Start of Supplied data
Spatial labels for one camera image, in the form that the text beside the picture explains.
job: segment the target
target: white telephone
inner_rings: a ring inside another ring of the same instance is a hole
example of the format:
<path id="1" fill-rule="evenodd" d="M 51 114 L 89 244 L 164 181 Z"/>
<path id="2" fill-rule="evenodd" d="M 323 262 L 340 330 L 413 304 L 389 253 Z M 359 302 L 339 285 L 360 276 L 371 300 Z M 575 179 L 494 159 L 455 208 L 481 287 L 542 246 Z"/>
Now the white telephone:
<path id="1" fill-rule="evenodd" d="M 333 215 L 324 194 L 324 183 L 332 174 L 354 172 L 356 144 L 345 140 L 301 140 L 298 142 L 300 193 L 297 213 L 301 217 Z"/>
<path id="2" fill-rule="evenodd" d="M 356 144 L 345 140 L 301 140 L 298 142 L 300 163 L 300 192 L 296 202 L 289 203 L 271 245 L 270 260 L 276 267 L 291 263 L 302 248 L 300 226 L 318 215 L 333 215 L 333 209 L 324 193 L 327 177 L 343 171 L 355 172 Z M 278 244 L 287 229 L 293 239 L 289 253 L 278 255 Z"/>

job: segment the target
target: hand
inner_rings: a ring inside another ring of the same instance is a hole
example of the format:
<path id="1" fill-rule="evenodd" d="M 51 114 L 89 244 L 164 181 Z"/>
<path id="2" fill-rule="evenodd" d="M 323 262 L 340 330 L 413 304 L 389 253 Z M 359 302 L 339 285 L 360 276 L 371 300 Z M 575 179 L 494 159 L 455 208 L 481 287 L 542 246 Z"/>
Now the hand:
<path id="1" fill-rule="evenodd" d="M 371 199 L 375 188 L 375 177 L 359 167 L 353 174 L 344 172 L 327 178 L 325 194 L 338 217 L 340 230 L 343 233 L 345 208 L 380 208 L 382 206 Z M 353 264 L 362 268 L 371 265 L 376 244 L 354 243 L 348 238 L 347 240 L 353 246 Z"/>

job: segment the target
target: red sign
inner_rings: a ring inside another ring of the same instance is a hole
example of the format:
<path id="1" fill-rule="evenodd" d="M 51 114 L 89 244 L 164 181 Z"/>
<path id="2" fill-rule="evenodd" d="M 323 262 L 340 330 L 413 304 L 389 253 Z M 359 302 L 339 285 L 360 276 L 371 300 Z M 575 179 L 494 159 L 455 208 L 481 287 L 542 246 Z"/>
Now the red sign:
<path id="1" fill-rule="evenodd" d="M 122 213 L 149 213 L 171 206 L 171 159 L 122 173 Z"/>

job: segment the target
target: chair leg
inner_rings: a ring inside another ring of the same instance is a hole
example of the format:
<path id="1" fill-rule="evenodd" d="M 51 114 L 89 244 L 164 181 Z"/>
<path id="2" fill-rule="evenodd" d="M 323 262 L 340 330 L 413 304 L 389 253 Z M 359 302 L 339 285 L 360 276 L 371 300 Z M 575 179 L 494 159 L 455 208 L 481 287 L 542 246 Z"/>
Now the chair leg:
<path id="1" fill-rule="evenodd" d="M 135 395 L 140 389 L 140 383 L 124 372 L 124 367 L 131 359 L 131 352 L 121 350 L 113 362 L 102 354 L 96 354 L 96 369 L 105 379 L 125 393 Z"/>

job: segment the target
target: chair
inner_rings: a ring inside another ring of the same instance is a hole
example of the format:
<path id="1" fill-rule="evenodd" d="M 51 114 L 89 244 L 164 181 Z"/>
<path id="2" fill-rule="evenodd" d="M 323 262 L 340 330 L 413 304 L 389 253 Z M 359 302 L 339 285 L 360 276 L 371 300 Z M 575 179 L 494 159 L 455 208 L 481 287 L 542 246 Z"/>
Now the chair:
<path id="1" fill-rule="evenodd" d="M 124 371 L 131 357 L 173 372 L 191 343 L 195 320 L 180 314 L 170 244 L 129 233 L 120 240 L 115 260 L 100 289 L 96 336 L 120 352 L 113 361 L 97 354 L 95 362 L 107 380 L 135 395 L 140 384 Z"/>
End of Supplied data
■ Exercise
Transcribe all the data word for word, as it appears above.

■ Finished exercise
Spatial labels for one camera image, in the form that the text beside the picture explains.
job: segment the target
target: white telephone
inner_rings: a ring inside another ring of the same instance is a hole
example of the format:
<path id="1" fill-rule="evenodd" d="M 51 114 L 89 244 L 164 181 Z"/>
<path id="2" fill-rule="evenodd" d="M 323 262 L 340 330 L 413 304 L 389 253 Z M 359 302 L 339 285 L 360 276 L 371 300 Z M 575 179 L 494 159 L 455 208 L 481 287 L 542 246 Z"/>
Now the white telephone:
<path id="1" fill-rule="evenodd" d="M 333 215 L 324 194 L 324 183 L 332 174 L 354 172 L 356 144 L 345 140 L 301 140 L 298 142 L 300 193 L 297 213 L 301 217 Z"/>
<path id="2" fill-rule="evenodd" d="M 356 144 L 345 140 L 301 140 L 298 142 L 300 163 L 300 192 L 296 202 L 289 203 L 271 245 L 270 260 L 276 267 L 291 263 L 302 248 L 300 226 L 318 215 L 333 215 L 333 209 L 324 193 L 327 177 L 343 171 L 355 172 Z M 278 244 L 287 229 L 293 239 L 289 253 L 278 255 Z"/>

job: segment the target
target: hand
inner_rings: a ring inside another ring of the same instance is a hole
example of the format:
<path id="1" fill-rule="evenodd" d="M 51 114 L 89 244 L 164 181 Z"/>
<path id="2" fill-rule="evenodd" d="M 323 262 L 340 330 L 413 304 L 389 253 Z M 359 302 L 339 285 L 360 276 L 371 300 Z M 575 179 L 494 159 L 455 208 L 481 287 L 542 246 Z"/>
Now the hand:
<path id="1" fill-rule="evenodd" d="M 371 199 L 375 188 L 375 177 L 359 167 L 353 174 L 344 172 L 327 178 L 325 194 L 338 217 L 340 230 L 343 233 L 345 208 L 380 208 L 382 206 Z M 353 264 L 362 268 L 371 265 L 376 244 L 354 243 L 348 238 L 347 240 L 353 246 Z"/>

job: segment the target
target: red sign
inner_rings: a ring inside another ring of the same instance is a hole
example of the format:
<path id="1" fill-rule="evenodd" d="M 51 114 L 89 244 L 164 181 Z"/>
<path id="2" fill-rule="evenodd" d="M 323 262 L 340 330 L 413 304 L 389 253 Z M 359 302 L 339 285 L 360 276 L 371 300 Z M 575 179 L 494 159 L 455 208 L 481 287 L 542 246 Z"/>
Now the red sign:
<path id="1" fill-rule="evenodd" d="M 122 213 L 149 213 L 171 206 L 171 159 L 122 173 Z"/>

job: segment the target
target: chair leg
inner_rings: a ring inside another ring of the same instance is a hole
example of the format:
<path id="1" fill-rule="evenodd" d="M 51 114 L 89 244 L 164 181 Z"/>
<path id="2" fill-rule="evenodd" d="M 323 262 L 340 330 L 413 304 L 389 253 Z M 359 302 L 339 285 L 360 276 L 371 300 Z M 575 179 L 494 159 L 455 208 L 481 287 L 542 246 Z"/>
Now the chair leg:
<path id="1" fill-rule="evenodd" d="M 135 395 L 140 389 L 140 383 L 124 372 L 124 367 L 131 359 L 131 352 L 121 350 L 113 362 L 102 354 L 96 354 L 96 369 L 105 379 L 125 393 Z"/>

job: segment the target
target: chair
inner_rings: a ring inside another ring of the same instance is a hole
example of the format:
<path id="1" fill-rule="evenodd" d="M 51 114 L 89 244 L 164 181 Z"/>
<path id="2" fill-rule="evenodd" d="M 323 262 L 340 330 L 413 304 L 389 253 Z M 359 302 L 339 285 L 360 276 L 371 300 Z M 575 179 L 494 159 L 455 208 L 481 287 L 542 246 Z"/>
Now the chair:
<path id="1" fill-rule="evenodd" d="M 124 371 L 131 357 L 173 372 L 191 343 L 195 320 L 180 314 L 170 244 L 129 233 L 120 240 L 115 260 L 100 289 L 96 336 L 120 352 L 113 361 L 97 354 L 95 362 L 107 380 L 135 395 L 140 384 Z"/>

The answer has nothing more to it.